> _Exercise details_: Will you quote precisely the lines that run from the top of the material below to the line containing "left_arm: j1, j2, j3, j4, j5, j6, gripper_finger", both ends included?

> _Data provided_:
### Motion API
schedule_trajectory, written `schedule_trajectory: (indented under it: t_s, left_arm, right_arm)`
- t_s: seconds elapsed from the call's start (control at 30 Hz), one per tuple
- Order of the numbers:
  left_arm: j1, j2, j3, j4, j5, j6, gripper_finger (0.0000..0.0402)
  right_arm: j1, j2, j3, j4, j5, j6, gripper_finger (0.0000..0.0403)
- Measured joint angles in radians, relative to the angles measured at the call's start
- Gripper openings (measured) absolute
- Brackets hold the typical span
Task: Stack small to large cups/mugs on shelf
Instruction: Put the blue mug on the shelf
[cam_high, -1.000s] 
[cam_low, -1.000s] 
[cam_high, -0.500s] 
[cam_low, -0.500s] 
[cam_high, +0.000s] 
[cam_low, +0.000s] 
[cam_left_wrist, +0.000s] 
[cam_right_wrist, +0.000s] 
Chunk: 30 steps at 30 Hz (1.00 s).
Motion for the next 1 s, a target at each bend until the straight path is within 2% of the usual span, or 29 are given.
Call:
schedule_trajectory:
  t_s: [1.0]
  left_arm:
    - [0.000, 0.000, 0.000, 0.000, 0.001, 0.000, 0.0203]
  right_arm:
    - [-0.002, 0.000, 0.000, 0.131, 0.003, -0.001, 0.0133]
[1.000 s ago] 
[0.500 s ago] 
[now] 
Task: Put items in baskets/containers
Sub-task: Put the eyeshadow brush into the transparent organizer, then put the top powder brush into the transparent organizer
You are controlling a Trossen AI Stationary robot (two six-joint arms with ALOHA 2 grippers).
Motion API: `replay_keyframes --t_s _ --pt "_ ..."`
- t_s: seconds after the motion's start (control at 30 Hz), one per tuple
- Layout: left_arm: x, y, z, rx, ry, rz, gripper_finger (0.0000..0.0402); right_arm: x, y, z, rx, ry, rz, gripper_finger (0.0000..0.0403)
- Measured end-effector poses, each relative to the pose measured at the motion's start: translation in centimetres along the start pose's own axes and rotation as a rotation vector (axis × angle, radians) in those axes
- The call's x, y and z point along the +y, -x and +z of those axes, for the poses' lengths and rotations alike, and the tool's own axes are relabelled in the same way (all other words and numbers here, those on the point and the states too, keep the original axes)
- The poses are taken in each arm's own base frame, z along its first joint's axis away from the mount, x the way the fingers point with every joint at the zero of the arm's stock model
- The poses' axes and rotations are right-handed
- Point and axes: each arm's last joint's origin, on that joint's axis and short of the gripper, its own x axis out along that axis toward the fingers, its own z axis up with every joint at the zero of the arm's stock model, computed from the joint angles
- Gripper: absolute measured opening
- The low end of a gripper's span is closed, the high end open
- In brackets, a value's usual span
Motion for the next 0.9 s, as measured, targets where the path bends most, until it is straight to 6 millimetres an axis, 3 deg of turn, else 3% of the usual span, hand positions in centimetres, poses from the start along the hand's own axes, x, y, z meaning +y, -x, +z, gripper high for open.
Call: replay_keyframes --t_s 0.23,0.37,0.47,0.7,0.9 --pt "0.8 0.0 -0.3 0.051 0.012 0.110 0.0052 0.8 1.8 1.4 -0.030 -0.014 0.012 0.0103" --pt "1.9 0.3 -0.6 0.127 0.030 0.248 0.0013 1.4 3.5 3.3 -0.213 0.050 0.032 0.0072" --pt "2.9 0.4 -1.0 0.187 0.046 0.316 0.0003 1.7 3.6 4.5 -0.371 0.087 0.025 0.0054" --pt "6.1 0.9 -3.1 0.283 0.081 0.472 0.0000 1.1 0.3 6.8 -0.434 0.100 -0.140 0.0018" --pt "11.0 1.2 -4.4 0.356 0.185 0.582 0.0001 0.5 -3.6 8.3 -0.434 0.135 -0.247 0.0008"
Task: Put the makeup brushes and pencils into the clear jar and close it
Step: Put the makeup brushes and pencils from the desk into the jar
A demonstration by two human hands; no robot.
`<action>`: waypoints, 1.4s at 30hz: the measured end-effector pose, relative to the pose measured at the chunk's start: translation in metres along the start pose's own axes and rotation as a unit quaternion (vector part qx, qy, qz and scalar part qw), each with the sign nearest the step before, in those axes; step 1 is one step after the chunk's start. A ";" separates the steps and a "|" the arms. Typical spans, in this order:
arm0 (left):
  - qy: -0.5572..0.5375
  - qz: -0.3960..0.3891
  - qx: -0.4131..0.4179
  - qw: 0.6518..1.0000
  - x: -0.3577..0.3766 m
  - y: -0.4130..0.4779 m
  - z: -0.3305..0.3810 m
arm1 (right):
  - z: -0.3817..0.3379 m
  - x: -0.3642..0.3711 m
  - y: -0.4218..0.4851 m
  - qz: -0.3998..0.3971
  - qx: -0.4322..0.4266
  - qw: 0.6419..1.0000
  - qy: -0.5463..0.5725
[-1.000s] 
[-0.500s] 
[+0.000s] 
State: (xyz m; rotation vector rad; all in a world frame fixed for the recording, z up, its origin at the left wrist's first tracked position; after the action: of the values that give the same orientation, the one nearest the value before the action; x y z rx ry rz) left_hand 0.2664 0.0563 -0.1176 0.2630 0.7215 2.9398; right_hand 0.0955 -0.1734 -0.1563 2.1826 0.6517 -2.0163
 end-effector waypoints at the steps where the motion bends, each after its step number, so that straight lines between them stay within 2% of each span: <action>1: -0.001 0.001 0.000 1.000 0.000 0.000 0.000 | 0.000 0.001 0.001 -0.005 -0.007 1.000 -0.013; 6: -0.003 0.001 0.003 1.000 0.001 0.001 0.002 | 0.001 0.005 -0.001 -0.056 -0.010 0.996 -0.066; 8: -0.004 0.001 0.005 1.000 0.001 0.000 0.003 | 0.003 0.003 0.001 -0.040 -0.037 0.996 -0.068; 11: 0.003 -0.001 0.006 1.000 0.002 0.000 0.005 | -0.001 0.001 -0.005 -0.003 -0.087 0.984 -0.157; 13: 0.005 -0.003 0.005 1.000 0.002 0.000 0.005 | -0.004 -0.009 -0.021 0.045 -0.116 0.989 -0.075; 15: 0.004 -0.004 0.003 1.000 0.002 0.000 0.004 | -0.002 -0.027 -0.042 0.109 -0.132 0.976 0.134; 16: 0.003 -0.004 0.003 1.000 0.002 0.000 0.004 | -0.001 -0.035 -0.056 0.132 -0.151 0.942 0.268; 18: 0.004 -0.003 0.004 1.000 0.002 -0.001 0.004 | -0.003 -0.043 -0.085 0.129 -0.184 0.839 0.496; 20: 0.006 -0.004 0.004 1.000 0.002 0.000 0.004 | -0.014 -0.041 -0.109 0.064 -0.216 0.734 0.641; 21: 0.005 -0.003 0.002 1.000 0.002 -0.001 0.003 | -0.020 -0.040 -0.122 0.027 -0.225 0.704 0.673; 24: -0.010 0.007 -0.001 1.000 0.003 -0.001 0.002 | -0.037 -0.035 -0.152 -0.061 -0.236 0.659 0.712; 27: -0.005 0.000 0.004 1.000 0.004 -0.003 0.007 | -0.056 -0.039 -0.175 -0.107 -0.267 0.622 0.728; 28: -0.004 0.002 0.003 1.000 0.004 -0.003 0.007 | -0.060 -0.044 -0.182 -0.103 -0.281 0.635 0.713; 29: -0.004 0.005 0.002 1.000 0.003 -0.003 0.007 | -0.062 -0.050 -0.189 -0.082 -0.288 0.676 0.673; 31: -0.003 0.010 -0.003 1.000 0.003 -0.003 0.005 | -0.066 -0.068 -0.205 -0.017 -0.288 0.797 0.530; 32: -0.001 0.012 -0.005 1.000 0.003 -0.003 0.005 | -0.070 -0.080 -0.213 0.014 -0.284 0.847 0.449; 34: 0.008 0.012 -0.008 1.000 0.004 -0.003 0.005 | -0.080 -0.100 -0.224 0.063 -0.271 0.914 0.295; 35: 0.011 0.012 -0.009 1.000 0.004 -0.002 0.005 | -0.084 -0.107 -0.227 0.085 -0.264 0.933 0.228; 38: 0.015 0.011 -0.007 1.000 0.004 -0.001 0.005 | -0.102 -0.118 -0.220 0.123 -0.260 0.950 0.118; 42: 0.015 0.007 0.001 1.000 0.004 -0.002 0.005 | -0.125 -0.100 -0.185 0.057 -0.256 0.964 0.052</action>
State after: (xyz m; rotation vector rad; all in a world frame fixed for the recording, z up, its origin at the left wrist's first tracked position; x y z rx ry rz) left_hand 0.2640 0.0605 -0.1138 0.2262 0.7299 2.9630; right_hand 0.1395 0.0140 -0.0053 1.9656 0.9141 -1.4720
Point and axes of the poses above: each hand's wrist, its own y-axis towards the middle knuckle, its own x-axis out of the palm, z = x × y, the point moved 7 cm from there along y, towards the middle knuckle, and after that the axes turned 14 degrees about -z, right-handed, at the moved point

> _Answer to the problem_:
### Motion API
schedule_trajectory, written `schedule_trajectory: (indented under it: t_s, left_arm, right_arm)`
- t_s: seconds elapsed from the call's start (control at 30 Hz), one per tuple
- Order of the numbers:
  left_arm: j1, j2, j3, j4, j5, j6, gripper_finger (0.0000..0.0402)

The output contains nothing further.